Not to say that Battlefield 3 won't be an amazing game, because everyone knows that EA DICE are capable of creating absolutely phenomenal gaming experiences. They've got a unique weapons system, realistic combat mechanics that are fun without becoming tiresome, and have one of the best handles on vehicle warfare. But if EA's plan is to make great games in succession, then one can only imagine that there must either be a lack of faith in Battlefield 3 to steal the show or that EA has simply resigned themselves to the long-haul when it comes to beating Activision. It's almost like they've admitted defeat.
After all, creating hit after hit will only saturate the market with shooters that players will, if they're good enough, feel obligated to purchase. But it's a big risk too, because there's a chance the FPS genre will simply cannibalize itself in the same way that the music genre has done. Why bother purchasing a series that has only minor tweaks and changes from title to title, when you know that only a few months after that another one will release that may have some minor tweaks and changes you're more familiar with? As long as players only have Call of Duty styled games to compare against, Call of Duty will almost always come out on top - unless they do something severely wrong.
Worse than that, assuming that Battlefield 3 is the first stepping stone on EA's master plan to dethrone the current king of FPS, what comes after that? Comparing Bad Company 2 to Modern Warfare 2 is like apples to oranges, two similar things that appeal to different types of gamers. Publishers use this logic all the time when it comes to games, and very rarely does it ever succeed. Medal of Honor, after all, was a game that EA believed was primed and set to deliver an experience that would easily topple Modern Warfare 2, if not give Black Ops a run for its money. The result was a game that couldn't possibly live up to anyone's expectations, let alone meet the standards EA had set for it.
All of this naturally makes one wonder why EA hasn't sat back and reviewed the success of Modern Warfare as a prime example of what they should be doing. A new franchise showing up to take hold of an arena of gaming that lay completely unoccupied in the wake of dozens of other World War II shooters; it's really no wonder the series made such a heavy splash. Instead of looking to copy, or one-up the competition they should be looking to find ways in which Activision cannot possibly complete.
If anything, they should look at what Activision did with Call of Duty.
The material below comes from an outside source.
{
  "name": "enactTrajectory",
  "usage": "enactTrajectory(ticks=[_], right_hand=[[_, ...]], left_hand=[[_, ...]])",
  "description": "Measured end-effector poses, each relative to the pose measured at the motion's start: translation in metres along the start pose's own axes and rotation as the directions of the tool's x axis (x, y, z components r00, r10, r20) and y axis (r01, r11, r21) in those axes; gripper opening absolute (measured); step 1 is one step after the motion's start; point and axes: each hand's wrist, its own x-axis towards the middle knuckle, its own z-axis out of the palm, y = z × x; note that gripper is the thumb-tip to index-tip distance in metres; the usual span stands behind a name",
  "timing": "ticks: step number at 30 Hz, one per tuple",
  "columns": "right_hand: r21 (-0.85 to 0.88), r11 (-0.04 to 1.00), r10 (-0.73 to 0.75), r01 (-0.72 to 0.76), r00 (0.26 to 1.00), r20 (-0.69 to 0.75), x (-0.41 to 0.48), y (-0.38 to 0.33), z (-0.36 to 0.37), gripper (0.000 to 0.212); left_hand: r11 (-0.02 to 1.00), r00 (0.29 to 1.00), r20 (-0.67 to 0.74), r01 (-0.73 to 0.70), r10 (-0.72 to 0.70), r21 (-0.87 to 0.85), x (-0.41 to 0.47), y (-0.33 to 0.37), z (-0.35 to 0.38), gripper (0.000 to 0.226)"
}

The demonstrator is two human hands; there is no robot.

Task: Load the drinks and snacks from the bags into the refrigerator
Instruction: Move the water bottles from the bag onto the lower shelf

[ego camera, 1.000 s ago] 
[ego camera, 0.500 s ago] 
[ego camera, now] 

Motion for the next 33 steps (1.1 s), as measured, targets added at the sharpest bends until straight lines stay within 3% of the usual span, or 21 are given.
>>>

It was set up to rival the successful Medal of Honor franchise, but after a few iterations, it was doing ok, but it wasn't pushing Medal of Honour out. So what did they do? Did something Medal of Honor hadn't, and blew it out of the park.
This isn't to say that Battlefield 3 won't be the game that allows EA to do this, very little news has been leaked to the public regarding the series after all. For all we know, it could be set on another planet using future-tanks and laser guided bullets. But the fact of the matter remains that EA's plan to simply saturate the market, while at the same time pushing forward every single game as a 'CoD Killer' is a bad one. It puts too much pressure on EA DICE and Danger Close, risks putting mainstream FPS in the same position as Guitar Hero, and worst of all sets unrealistic expectations for their games. EA would be far better off supporting a game based upon the merits of being unique and fun, rather than a 'better alternative' to anything; any consumer would be able to tell them that in a heartbeat. It's just a matter of EA being willing to listen.